例年6月の中旬に行われており、氏子の方にご提供いただいている御神田にて、年末に注連縄を作るわら材のためにモチ米を植えるのに併せて、郷内の作物の無事と豊穣を祈る神事です。

榊や御供え物、神具に加えて幣帛として田圃に差し入れる幣串の準備等を行いました。

ただしこちらも例年であれば注連縄奉納同志会の皆様を始め多くのご参列の元神事を行い、その後は全員でお田植えをする...という流れであるところを、情勢を鑑み神事・お田植え共に最小限の人数で行う事になりました。

あとは当日の天気です。

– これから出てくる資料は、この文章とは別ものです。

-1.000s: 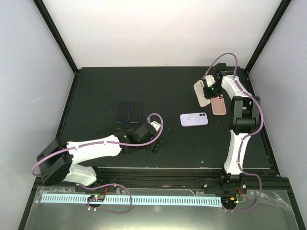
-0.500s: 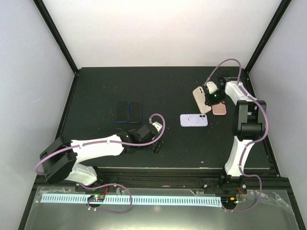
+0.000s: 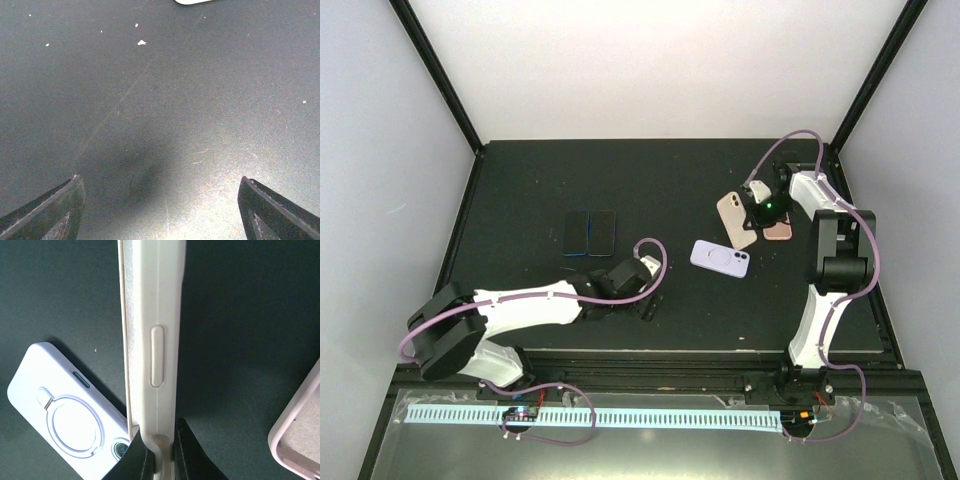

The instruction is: Take the phone out of the phone case

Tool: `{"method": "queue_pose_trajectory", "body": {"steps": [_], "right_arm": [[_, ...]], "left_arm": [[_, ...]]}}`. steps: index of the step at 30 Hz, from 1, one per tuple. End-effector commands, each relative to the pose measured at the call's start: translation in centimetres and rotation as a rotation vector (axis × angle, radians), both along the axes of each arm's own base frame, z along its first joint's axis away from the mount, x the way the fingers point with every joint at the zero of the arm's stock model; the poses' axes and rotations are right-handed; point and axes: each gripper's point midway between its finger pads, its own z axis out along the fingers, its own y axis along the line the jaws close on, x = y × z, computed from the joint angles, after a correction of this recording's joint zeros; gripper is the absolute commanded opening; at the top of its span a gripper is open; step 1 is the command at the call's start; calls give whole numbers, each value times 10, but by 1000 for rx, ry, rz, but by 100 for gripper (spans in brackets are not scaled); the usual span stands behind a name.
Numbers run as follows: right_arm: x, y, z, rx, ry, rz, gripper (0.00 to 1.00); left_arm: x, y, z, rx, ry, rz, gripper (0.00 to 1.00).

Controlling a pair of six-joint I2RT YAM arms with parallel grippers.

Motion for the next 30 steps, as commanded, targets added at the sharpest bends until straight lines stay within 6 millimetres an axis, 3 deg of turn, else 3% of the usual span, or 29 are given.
{"method": "queue_pose_trajectory", "body": {"steps": [1, 4, 8, 11, 14, 19, 22, 26, 30], "right_arm": [[6, -5, -6, -15, 29, -53, 1], [15, -12, -15, -25, 24, -102, 6], [19, -14, -16, -19, 7, -144, 29], [19, -19, -3, -35, -47, -158, 43], [15, -20, 16, -34, -112, -138, 48], [-3, -16, 44, -33, -228, -10, 56], [-28, -2, 53, 12, -286, 131, 62], [-57, 4, 43, 15, -283, 264, 65], [-79, 1, 23, -9, -239, 352, 77]], "left_arm": [[-1, -14, 8, -52, 6, -12, 85], [-3, -13, 10, -53, 3, -10, 85], [-3, -8, 10, -43, -9, -5, 85], [-3, -6, 10, -35, -12, -6, 85], [-3, -5, 13, -38, -21, -6, 87], [-5, 1, 16, -43, -33, -7, 90], [-7, 3, 19, -47, -37, -12, 90], [-11, 3, 26, -69, -38, -34, 92], [-12, 4, 38, -88, -55, -44, 98]]}}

せめて空は晴れてくれると良いのですが...


御朱印

2020年05月21日 | 神社知識・作法・歴史

今日も昨日に続いて気温も低く大変寒い一日となりました。

最近は外出自粛という事もあり、落ち着いておりますがこの数か月前まではお天気のいい日には御朱印を受けられる方が多くいらっしゃいました。

さて、御朱印というのは元々、お寺に写経を納めた際にその印として頂いていたものと言われていますが、今ではお経を持参しなくても参拝の印として頂けるようになり、それが神社でも行うようになって今に至ります。

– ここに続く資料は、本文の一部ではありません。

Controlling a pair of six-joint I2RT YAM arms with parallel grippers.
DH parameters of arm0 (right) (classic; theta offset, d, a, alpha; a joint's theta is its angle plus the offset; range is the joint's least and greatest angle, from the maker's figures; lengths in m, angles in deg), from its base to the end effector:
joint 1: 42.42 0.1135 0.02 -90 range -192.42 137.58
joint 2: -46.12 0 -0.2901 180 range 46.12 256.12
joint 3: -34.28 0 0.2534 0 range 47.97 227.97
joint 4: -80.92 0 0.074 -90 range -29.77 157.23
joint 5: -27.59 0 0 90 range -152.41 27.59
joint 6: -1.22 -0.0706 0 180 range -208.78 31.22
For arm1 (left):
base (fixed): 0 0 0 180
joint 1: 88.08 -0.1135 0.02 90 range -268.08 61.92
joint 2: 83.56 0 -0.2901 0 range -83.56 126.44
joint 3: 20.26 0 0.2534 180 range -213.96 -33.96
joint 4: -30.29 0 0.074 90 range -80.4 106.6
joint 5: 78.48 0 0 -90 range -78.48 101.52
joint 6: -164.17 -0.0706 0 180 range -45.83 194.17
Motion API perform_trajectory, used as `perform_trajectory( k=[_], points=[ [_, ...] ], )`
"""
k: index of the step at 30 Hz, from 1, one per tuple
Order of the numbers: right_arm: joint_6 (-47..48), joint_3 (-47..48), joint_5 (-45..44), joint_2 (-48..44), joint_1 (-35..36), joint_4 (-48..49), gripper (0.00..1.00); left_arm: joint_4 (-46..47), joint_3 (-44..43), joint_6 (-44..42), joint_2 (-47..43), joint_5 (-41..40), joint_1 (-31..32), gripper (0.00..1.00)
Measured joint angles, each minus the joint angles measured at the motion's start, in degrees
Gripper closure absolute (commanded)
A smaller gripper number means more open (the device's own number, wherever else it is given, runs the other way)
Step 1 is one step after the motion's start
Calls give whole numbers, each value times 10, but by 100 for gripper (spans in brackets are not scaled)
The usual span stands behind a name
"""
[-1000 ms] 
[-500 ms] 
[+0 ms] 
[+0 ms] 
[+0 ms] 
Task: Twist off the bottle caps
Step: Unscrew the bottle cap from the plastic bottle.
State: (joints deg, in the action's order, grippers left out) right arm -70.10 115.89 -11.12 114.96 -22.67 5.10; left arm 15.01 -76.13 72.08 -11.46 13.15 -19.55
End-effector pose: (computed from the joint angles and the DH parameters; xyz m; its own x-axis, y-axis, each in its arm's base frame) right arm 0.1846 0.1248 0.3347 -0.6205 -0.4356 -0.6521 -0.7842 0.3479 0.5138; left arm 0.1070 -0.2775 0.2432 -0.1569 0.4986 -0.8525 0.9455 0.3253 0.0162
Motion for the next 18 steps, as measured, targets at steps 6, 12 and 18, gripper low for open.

近頃は稀に、参拝をせず御朱印だけを受けられる方が見受けられますが、しっかりと神様に御挨拶をして気持ちを新たにして、お帰りの際に神様の御神徳として御朱印を頂く事が本来の形でなければなりません。

当社では今、感染拡大の防止として当面の間、書置き(紙)でのお分かちとさせて頂いています。お受けになられる際は社務所までお気軽に申し付け下さい。

 


衣替え

2020年05月05日 | 神社知識・作法・歴史

本日は立夏となり暦の上ではもう夏という事です。

神社の装束もこの立夏に合せて冬用の装束から夏用に衣替えを致しました。

今まで着装していた冬用の装束

夏用の装束

厚ぼったい衣から夏用らしい涼しげなものに替り気分も新たになりますね。

又、今日5月5日は子供の日。端午の節句であり菖蒲の節句とも言われています。

この日は菖蒲によって穢れを落とす祓いの日でもあります。

1月7日が人日(じんじつ)の節句、3月3日が上巳(じょうし)の節句と言われ、1月7日は春の七草を戴く事によって新しい息吹と共に強い生命力によって邪気を祓い、又3月3日は桃の花により穢れを落とすと言われています。

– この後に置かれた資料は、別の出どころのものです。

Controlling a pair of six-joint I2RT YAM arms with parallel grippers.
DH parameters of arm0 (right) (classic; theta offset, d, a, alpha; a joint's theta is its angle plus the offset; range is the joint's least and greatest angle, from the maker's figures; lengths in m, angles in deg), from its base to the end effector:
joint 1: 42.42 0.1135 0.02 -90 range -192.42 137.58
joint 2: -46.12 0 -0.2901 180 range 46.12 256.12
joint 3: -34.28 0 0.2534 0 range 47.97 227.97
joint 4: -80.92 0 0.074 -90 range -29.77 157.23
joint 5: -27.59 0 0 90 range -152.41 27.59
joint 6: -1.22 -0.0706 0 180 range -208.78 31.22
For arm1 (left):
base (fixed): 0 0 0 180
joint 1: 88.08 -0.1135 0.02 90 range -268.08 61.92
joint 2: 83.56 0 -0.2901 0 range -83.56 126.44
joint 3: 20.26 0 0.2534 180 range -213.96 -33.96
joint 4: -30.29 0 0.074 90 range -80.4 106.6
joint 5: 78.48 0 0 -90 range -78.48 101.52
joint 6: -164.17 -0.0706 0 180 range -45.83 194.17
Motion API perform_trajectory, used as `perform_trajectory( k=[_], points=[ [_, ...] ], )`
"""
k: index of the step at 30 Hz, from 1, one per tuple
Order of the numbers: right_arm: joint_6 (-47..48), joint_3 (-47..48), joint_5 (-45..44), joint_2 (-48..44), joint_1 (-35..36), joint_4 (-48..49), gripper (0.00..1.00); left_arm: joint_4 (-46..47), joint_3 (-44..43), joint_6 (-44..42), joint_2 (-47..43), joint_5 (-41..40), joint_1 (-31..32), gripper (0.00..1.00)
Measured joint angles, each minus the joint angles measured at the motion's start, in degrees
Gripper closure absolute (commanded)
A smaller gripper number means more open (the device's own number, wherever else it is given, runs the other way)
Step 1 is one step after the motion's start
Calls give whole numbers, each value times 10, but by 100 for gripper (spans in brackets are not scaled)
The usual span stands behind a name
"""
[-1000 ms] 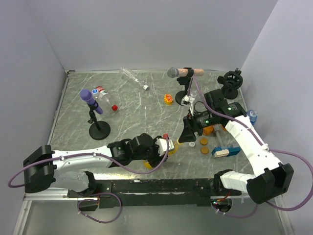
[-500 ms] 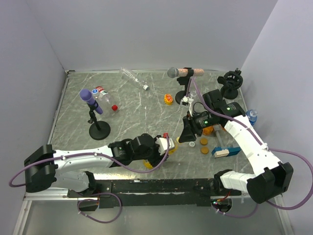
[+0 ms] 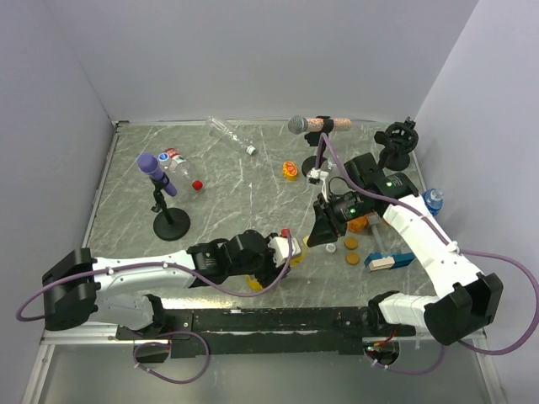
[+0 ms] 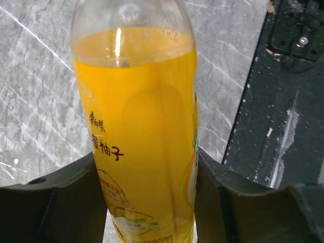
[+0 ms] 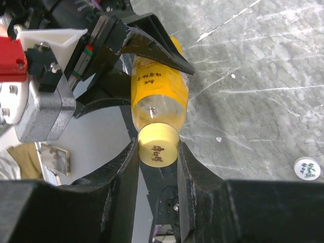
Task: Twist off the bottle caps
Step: Unscrew the bottle cap from the plastic bottle.
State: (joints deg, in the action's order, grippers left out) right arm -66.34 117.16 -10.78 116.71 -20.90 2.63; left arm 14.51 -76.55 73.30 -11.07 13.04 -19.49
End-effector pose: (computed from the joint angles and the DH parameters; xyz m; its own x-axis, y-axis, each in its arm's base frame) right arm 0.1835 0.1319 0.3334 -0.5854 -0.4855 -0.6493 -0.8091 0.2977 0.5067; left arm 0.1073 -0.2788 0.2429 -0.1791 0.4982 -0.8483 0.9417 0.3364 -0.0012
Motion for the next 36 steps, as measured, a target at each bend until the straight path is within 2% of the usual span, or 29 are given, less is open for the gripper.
perform_trajectory(
  k=[4,6,12,16,18,19,21,23,26,31,34,36],
  points=[
    [31,7,0,-2,22,-13,100,-20,1,-5,-18,28,-7,91],
    [64,7,0,-7,43,-14,100,-40,3,-7,-33,68,-17,91],
    [275,10,17,-61,96,-20,100,-45,17,-21,-67,192,-53,92],
    [374,19,30,-89,113,-23,99,-34,19,-42,-83,237,-67,92],
    [392,31,30,-84,117,-28,89,-32,19,-48,-87,242,-73,92],
    [394,33,30,-80,117,-26,77,-33,19,-51,-88,242,-75,92],
    [385,34,26,-74,117,-20,49,-38,19,-58,-87,240,-80,92],
    [355,34,21,-71,117,-12,27,-39,19,-59,-87,236,-80,92],
    [280,58,14,-64,113,-7,12,-37,18,-60,-83,219,-80,92],
    [129,115,30,-61,58,12,11,-37,18,-52,-80,158,-73,92],
    [33,108,28,-59,13,16,12,-31,18,-41,-80,113,-59,92],
    [-4,98,21,-47,-2,8,15,-24,18,-33,-80,84,-46,92]
  ],
)
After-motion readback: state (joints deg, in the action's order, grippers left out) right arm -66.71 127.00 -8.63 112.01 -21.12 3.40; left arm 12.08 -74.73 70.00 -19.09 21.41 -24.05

今は、特に国難とも言える時でもあり、この五節句の意味を考えながら今日は菖蒲湯に浸かって穢れを落としていただけたらと思っております。


桜の神様の話

2020年04月02日 | 神社知識・作法・歴史

今日は春らしい暖かい一日となりましたが、この陽光で満開を過ぎたのか桜の花が散り始めています。

散る姿も美しいものですが、楽しめる時間もあと少しになってしまいましたね。

参集殿前のソメイヨシノ。今が満開です

神道において桜の花と言えば『木花之佐久夜毘売(このはなのさくやひめ)』のお話が思い出されます。

神話によれば、天照大御神の孫にして皇室の祖たる『邇邇芸尊(ににぎのみこと)』がこの日本の国土に降り立った後に見初めて求婚したのが、山の神の娘で美しい桜の神である木花之佐久夜毘売です。

父である山の神『大山津見神(おおやまつみのかみ)』はそれを喜んで姉である『石長比売(いわながひめ)』と併せて二人を妻として邇邇芸尊に差し出しますが、石長比売が醜かったために邇邇芸尊は木花之佐久夜毘売だけを妻として石長比売を返してしまいます。

実は大山津見神から木花之佐久夜毘売には“花の如く栄えるように”、石長比売には“石の如く長久であるように”との願いが込められていたために、それ以来天皇の寿命は人と同じ儚いものになってしまった...というお話です。

 

これは古事記や日本書紀に書かれた神話ではありますが、寓話として見るならば“人の好意を無下にしてはいけない”、“大切なものは見た目だけでは分からない”...色々な教訓が見えてくる話でもあります。

ごく大雑把に話してしまいましたが、もしご興味があれば元の神話の方も見てみてはいかがでしょうか。


祝詞の清書

2020年03月30日 | 神社知識・作法・歴史

昨日は寒い中ではありましたが日曜日という事で幾つか屋外で行う地鎮祭のお約束がありました。

神社の神事で用いるものは殆どが木と紙でできたものですので、雨や雪で濡れてしまった場合そのままにしてはおけません。白木製のお供えの道具である三方や案は綺麗に拭き直して乾かし、装束類も泥を落として陰干している最中です。

濡れてしまった祝詞も同じように新しく書き直しています...とはいえ、元々祝詞は懐に入れている間にすぐ折れたり汚れたりしてしまうものですので、普段から頻繁に書いております。

今回は祝詞や道具を綺麗にするちょうど良い機会ができたという所ですね。まもなく新年度となりますので、心機一転して参りたいと思います。